Ice Age: Dawn of the Dinosaurs (Carlos Saldanha & Mike Thurmeier) - I saw this in 3D. First surprise was that it was an extra $5 which I would have skipped except I wanted to try modern 3D. It didn't add much if anything to the film. Some of the chases and swinging are appropriately "exciting" but in general I should have watched 2D. Overall the film was a passable time waster, nothing particularly good but not where I kept checking my watch.

Public Enemies (Michael Mann) - I'd hoped for The Untouchables meets Heat but got, well I don't know but something I didn't want. Too much of the story is bogged down in the minutae of the various criminals (possibly a result of basing this on a non-fiction book or at least having paid for the rights and feeling like they needed to use the material).

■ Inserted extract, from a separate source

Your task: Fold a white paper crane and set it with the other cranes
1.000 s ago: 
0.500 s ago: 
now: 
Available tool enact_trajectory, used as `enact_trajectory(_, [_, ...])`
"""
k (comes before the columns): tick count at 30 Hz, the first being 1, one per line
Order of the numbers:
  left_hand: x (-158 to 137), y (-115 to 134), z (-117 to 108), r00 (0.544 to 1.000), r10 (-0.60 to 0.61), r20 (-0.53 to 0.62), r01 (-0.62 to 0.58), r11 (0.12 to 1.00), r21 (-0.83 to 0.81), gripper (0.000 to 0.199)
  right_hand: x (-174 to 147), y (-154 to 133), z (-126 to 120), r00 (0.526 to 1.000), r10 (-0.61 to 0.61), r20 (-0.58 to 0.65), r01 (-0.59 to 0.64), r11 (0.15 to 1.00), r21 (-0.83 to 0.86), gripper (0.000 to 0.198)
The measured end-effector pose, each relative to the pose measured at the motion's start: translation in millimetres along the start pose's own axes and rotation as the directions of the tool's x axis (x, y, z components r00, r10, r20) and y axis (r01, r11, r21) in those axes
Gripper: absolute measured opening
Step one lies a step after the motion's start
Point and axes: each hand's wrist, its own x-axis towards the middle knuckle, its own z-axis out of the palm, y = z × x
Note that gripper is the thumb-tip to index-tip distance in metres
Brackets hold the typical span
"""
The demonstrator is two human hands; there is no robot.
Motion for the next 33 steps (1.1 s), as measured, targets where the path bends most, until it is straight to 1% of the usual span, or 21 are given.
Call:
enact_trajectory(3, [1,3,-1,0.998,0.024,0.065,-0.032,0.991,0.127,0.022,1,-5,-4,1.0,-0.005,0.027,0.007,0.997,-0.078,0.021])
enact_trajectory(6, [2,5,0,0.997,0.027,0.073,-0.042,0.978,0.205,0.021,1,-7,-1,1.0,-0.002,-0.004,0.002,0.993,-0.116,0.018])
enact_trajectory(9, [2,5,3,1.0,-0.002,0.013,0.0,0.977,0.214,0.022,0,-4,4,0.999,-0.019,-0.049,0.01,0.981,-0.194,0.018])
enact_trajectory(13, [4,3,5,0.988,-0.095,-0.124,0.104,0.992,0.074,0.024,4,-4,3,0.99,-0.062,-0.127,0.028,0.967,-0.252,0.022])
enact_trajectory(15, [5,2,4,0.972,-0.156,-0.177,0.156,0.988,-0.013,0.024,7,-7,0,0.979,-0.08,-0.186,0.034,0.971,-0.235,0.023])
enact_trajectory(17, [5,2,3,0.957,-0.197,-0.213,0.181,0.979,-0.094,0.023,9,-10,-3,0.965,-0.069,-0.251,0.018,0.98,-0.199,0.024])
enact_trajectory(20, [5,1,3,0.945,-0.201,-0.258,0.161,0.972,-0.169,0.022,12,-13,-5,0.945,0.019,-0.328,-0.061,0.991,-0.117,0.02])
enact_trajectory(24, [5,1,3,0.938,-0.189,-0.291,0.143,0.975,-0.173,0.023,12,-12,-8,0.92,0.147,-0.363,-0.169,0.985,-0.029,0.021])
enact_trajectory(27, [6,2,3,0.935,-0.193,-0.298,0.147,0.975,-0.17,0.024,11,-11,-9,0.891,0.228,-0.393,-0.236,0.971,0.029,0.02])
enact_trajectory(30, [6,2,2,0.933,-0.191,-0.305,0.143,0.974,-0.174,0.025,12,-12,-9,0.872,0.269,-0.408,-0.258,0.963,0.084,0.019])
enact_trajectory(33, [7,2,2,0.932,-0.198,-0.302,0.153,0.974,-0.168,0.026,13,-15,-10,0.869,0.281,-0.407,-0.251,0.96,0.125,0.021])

After a while it's hard to tell who's who and harder to much care.

District 9 (Neill Blomkamp) - Possibly not really a summer movie but it came out at the end and got strong promotions during the summer so I'm counting it. I'm a sucker for fake documentaries so when the first scenes appeared that couldn't have been in the "doc" that we're watching I was a bit annoyed. Turns out to have been Blomkamp's strategy to move us into a more standard story - the entire thing ends with a wham-bam action sequence that shows us who really should have directed Transformers. Though Blomkamp doesn't completely follow his premise all the way through (that action sequence remember?) he still has enough clever twists and genuine anomie that it's a distinctive film. I think, though, that most of the positive reviews are congratulating themselves for recognizing the political commentary which is really Blomkamp's biggest mistake. Such a heavy-handed reference to apartheid is pretty pointless or even regressive. By now nobody is going to be swayed about apartheid itself and far far less about actual racism here at home. Certainly Blomkamp stacks the deck by making the aliens anthropomorphic and giving them cute lil' babies. Imagine if they had been genuinely alien with breadloaf-sized slugs for infants, inexplicable murders/sacrifices, strange behavior, etc. Or what if they weren't all the same, what if some were the equivalent of worker insects with leaders of a completely different type. Anti-racism is based on the premise that all people are basically the same (and I'm using "premise" not because I don't believe it but because this is a contested and not self-evident idea). What if the aliens were in fact vastly different? Is it acceptable to put barely sentient drones into a camp? Then again that's not the film he made - his is the one where we recognize the essential humanity of aliens and grant them essentially human rights. For a far more nuanced and complex view of this idea check out American Zombie.